Today's Dott Debate was on Food Systems and Cities. The Debates were opened with a guest speaker from Toronto, Chris Hardwicke, who took us through some interesting initiatives of the city's involvement in food systems.
Ulla-Maaira Mutanen from Helsinki then spoke about the coupling of mobile phone technology to deliver information by pointing at and scanning RFID tags on products.
I quite like the idea of being able to know the origin of products, how far its travel and the personal stories behind them, all of which may be shared through this technology through word, images and sound.
If 'markets are conversations' (Locke, Searles and Wienberger) then this technology can help ordinary people see the stories of products and also bring people together. Ulla made some interesting points around social networks and the fact that companies cannot buy or control the stories that people share.
After a short break, John led a panel discussion with Tim White, Director of Regeneration from Middlesbrough Council, Chris and Ulla.
Tim spoke about his experience on the Dott 07 Urban Farming project having 'been an eye-opening experience' because initially the Council had thought 'very little' about food. Here's more of what I managed to capture from Tim...
'What came into my office were off-the-wall ideas for growing food in town... I thought it wouldn't work... but was carried along by the enthusiasm... and I was please to see it work well. Our role was to push along [the project] and open the door...Middlesbrough was a grassroots-driven activity. We need to go forward like this in future years...'
After lunch, the Urban Farming project team gave us an in depth look at the project.
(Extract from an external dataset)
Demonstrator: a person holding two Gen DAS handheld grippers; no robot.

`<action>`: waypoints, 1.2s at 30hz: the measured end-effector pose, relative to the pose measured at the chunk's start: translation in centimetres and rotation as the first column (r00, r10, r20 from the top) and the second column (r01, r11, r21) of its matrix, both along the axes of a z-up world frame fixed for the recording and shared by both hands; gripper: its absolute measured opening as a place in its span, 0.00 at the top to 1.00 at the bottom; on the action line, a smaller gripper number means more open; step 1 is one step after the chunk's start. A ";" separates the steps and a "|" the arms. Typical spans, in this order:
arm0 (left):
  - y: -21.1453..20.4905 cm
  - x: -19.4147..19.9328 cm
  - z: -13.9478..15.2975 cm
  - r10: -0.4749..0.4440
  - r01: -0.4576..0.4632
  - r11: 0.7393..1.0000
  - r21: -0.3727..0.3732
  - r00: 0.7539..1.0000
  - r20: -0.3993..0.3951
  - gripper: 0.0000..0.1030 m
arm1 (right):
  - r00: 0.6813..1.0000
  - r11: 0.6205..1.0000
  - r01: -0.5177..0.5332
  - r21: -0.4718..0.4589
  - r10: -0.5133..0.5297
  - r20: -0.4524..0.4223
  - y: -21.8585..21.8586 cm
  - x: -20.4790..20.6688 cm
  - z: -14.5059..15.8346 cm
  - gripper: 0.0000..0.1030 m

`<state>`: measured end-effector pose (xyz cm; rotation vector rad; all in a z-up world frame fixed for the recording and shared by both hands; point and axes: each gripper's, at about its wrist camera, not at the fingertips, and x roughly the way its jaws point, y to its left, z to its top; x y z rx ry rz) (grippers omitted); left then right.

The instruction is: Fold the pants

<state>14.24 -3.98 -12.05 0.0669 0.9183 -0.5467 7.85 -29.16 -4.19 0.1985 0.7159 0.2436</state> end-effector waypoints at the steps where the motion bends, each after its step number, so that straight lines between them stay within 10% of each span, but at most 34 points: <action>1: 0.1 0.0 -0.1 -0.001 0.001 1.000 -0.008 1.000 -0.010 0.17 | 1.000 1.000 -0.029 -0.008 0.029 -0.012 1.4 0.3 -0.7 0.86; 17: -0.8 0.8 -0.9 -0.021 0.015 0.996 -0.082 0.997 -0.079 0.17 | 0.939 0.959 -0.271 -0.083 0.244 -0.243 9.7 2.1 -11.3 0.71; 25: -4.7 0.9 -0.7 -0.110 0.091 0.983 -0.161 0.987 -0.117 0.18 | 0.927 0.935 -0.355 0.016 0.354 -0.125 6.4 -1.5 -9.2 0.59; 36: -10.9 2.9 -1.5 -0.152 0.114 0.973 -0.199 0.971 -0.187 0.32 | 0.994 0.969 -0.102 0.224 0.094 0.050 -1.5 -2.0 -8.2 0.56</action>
Seeing as I have posted the Urban Farming project space pictures up in a previous post, I thought I would document here what will be happening next.
Ian Collingwood, a regeneration consultant who was was integral in making the Urban farming project happen, mentioned that the project concept 'fits strategically with the local area agreement' as it contributes to:
- education and learning
- making the community safer and stronger
- health in the region
- involvement of older people
- economic viability
Ian spoke of the legacy Urban Farming has already begun to leave behind, such as:
- the local health authorities who have set aside money to provide 6 local schools with allotments to grow food for the students to eat
- the development of a Jamie Oliver Fifteen-style restaurant to help put 15-19 year olds in jobs where they cook local food for the town
- the beginnings of a food co-op, where all the money it makes, is put back into the community to help lift people out of poverty through setting up credit unions
- developing ideas around a database for the skills of the growers, so knowledge on growing food can be shared
- organising a Christmas Dinner for the schools where celebrity chefs help cook the food that has been growing since the end of Summer.
Some of the previous Dott Debates had mentioned that while the Dott Festival closes this Sunday this was not the end, but only the beginning. The continuing activities and initiatives from the Urban Farming project in Middlesbrough couldn't be clearer evidence of this fact.